Your instructions - Starting at the top of the entries below, set down every line exactly, please, until you reach the line with "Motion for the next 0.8", which is included too.

------------------------------------

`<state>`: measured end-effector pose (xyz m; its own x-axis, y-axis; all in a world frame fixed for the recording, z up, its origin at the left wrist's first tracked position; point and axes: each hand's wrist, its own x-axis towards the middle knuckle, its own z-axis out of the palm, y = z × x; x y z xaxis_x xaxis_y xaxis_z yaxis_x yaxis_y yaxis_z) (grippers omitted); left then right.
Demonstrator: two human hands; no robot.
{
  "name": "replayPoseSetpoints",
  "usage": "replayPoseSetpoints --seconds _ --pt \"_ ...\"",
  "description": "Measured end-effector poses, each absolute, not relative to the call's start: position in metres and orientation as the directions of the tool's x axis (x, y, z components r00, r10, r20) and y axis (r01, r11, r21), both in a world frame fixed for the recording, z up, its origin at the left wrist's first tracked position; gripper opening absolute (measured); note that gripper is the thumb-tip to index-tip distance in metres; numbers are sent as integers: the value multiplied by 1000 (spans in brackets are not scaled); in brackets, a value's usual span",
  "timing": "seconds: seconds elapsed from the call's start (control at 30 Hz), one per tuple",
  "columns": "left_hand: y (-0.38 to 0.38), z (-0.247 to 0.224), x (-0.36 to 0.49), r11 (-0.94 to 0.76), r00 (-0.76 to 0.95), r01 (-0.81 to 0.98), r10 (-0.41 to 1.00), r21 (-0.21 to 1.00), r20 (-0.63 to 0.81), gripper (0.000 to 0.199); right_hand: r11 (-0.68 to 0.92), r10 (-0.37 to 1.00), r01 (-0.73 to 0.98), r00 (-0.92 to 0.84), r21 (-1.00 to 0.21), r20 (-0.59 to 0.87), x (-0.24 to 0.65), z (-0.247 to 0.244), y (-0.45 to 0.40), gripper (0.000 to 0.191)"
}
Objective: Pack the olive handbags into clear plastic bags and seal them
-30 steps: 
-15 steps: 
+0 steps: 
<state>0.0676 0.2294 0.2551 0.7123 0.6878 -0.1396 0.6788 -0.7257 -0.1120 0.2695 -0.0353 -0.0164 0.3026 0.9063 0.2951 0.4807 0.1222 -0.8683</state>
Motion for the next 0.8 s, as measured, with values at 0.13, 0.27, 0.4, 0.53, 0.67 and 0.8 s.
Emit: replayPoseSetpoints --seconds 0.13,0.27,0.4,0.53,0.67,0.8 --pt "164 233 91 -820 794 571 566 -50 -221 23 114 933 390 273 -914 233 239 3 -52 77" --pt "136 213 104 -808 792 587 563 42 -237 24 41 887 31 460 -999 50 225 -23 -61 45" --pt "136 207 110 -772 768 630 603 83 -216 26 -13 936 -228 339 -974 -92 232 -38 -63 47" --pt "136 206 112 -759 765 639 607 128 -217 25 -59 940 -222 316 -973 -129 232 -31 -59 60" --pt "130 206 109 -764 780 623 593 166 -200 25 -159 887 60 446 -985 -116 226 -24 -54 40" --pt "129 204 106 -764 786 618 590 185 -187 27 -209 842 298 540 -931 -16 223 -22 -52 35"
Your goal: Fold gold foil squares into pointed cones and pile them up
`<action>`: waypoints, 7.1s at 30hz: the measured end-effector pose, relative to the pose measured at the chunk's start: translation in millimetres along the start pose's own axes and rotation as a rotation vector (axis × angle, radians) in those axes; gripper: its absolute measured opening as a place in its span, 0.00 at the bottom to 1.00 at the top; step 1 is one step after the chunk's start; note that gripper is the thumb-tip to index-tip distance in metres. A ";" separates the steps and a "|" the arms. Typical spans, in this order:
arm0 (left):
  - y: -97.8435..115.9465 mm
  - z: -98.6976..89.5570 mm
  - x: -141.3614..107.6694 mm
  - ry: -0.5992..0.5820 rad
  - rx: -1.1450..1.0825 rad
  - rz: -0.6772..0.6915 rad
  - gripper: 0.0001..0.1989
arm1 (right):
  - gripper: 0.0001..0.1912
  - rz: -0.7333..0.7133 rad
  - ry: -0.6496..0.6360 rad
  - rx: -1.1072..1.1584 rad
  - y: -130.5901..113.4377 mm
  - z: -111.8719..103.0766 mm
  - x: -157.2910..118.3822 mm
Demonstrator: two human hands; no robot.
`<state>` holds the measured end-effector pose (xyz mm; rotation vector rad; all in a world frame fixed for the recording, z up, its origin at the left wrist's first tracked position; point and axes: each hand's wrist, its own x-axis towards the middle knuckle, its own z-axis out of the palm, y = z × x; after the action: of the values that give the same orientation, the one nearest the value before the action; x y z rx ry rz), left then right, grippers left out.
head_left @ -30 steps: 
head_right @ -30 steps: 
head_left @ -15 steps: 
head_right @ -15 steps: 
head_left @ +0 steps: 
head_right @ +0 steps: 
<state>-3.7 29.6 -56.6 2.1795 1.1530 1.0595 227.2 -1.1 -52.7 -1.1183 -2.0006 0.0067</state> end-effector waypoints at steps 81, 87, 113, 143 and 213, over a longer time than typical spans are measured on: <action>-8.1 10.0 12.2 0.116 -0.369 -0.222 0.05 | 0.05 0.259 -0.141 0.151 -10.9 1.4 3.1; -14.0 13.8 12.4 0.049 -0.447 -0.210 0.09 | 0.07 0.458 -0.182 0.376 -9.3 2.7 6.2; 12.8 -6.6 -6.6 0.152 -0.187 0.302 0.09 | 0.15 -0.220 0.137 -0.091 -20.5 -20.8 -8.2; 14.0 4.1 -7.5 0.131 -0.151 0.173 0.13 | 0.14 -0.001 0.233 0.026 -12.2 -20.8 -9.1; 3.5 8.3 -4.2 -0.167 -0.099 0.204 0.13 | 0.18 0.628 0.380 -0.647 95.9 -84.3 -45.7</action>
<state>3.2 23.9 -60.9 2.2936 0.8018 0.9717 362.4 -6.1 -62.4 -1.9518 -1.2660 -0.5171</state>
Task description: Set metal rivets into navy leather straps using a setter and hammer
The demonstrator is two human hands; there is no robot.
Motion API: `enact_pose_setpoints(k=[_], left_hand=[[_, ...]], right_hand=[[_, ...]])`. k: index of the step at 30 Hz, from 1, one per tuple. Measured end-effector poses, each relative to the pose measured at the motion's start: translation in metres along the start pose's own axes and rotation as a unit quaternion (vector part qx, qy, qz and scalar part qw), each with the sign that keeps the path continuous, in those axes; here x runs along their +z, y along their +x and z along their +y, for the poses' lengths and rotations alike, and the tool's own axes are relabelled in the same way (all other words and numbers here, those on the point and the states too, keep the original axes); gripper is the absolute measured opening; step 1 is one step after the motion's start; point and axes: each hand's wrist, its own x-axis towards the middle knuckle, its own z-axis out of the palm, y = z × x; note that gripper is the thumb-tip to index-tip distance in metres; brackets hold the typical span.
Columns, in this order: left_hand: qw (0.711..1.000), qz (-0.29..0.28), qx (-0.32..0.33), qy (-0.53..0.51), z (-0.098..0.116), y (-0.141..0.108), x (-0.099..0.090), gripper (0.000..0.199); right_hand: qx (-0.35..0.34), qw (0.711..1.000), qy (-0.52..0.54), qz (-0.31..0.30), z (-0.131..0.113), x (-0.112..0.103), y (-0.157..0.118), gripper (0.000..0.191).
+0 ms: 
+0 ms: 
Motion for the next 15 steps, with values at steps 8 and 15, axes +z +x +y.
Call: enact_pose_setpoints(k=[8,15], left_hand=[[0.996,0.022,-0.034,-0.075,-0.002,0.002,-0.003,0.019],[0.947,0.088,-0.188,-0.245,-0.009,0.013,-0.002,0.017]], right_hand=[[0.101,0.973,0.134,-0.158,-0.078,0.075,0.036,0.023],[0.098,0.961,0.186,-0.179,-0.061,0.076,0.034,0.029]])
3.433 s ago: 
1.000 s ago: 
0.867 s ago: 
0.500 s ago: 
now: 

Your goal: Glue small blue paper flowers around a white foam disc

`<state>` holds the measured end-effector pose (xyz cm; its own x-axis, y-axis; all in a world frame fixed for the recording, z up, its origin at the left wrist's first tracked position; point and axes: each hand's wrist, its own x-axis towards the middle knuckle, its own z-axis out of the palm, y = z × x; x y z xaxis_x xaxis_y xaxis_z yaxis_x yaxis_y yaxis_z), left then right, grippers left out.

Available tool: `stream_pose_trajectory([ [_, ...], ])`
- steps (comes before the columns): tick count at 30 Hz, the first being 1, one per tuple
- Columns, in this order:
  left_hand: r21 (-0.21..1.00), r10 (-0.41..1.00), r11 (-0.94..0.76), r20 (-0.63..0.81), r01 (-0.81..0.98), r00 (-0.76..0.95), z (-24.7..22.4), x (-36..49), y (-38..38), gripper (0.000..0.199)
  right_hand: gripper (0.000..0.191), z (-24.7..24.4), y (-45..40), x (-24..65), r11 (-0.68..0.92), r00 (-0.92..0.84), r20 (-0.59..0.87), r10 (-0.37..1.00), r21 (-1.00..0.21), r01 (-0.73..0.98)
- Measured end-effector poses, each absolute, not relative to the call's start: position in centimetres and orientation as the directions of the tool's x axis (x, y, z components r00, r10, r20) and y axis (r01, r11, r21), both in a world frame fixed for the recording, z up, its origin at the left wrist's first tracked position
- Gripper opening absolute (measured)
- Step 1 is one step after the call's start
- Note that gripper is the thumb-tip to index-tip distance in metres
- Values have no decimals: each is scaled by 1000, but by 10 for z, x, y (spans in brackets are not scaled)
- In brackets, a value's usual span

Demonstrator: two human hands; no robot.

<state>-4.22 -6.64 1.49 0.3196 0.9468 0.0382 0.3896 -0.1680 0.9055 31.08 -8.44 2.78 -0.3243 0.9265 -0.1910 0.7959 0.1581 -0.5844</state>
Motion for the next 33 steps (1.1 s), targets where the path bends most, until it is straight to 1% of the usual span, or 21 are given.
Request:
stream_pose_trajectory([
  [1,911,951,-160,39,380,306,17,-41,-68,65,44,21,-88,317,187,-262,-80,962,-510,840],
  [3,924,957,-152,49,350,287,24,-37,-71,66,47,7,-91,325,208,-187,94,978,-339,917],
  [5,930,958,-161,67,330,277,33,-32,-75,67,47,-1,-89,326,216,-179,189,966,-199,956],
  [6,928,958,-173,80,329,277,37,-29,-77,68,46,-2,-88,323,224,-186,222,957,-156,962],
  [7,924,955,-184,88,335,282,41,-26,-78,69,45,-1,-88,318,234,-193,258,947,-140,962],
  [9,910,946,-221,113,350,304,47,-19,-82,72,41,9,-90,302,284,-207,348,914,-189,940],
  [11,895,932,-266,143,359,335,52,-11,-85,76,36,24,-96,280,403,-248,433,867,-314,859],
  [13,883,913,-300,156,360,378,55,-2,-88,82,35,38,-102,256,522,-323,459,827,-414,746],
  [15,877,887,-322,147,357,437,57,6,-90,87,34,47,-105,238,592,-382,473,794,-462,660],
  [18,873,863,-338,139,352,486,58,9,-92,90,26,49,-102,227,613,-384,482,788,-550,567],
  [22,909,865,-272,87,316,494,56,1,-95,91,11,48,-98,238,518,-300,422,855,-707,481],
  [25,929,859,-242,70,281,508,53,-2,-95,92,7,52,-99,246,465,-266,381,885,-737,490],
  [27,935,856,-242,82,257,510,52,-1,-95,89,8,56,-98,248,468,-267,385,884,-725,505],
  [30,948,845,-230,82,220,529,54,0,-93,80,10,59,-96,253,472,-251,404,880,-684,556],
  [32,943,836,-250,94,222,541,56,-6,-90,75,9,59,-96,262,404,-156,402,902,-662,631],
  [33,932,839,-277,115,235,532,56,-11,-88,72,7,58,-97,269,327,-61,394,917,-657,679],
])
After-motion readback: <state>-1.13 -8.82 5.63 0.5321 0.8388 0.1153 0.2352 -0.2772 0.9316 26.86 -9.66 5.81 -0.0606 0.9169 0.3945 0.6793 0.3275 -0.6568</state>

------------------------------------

Exercise answer -
`<state>`: measured end-effector pose (xyz m; its own x-axis, y-axis; all in a world frame fixed for the recording, z up, its origin at the left wrist's first tracked position; point and axes: each hand's wrist, its own x-axis towards the middle knuckle, its own z-axis out of the palm, y = z × x; x y z xaxis_x xaxis_y xaxis_z yaxis_x yaxis_y yaxis_z) (grippers omitted); left then right.
Demonstrator: two human hands; no robot.
{
  "name": "replayPoseSetpoints",
  "usage": "replayPoseSetpoints --seconds _ --pt \"_ ...\"",
  "description": "Measured end-effector poses, each absolute, not relative to the call's start: position in metres and orientation as the directions of the tool's x axis (x, y, z components r00, r10, r20) and y axis (r01, r11, r21), both in a world frame fixed for the recording, z up, its origin at the left wrist's first tracked position; gripper opening absolute (measured); note that gripper is the thumb-tip to index-tip distance in metres; numbers are sent as integers: the value multiplied by 1000 (spans in brackets are not scaled); in brackets, a value's usual span",
  "timing": "seconds: seconds elapsed from the call's start (control at 30 Hz), one per tuple",
  "columns": "left_hand: y (-0.38 to 0.38), z (-0.247 to 0.224), x (-0.36 to 0.49), r11 (-0.94 to 0.76), r00 (-0.76 to 0.95), r01 (-0.81 to 0.98), r10 (-0.41 to 1.00), r21 (-0.21 to 1.00), r20 (-0.63 to 0.81), gripper (0.000 to 0.199); right_hand: r11 (-0.68 to 0.92), r10 (-0.37 to 1.00), r01 (-0.73 to 0.98), r00 (-0.92 to 0.84), r21 (-1.00 to 0.21), r20 (-0.59 to 0.87), x (-0.24 to 0.65), z (-0.247 to 0.244), y (-0.45 to 0.40), gripper (0.000 to 0.191)"
}
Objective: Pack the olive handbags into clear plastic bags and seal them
-30 steps: 
-15 steps: 
+0 steps: 
<state>0.0676 0.2294 0.2551 0.7123 0.6878 -0.1396 0.6788 -0.7257 -0.1120 0.2695 -0.0353 -0.0164 0.3026 0.9063 0.2951 0.4807 0.1222 -0.8683</state>
Motion for the next 0.8 s, as measured, with values at 0.13, 0.27, 0.4, 0.53, 0.67 and 0.8 s.

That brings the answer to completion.